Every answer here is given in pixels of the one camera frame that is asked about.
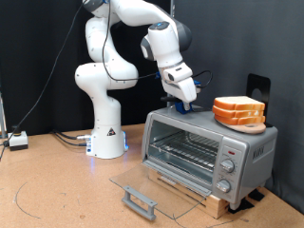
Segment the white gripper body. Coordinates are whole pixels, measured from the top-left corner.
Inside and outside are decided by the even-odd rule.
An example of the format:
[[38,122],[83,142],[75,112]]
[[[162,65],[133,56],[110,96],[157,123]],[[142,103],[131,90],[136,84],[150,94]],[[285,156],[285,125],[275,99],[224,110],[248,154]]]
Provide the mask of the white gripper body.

TASK DETAILS -> Write out exactly the lines between the start of the data and the line with "An example of", including both, but none of the pictures.

EXERCISE RESULT ->
Every answer here is given in pixels of the one camera frame that is asked about.
Segment the white gripper body. Coordinates are whole pixels, measured from the top-left corner.
Inside and outside are decided by the even-odd rule.
An example of the format:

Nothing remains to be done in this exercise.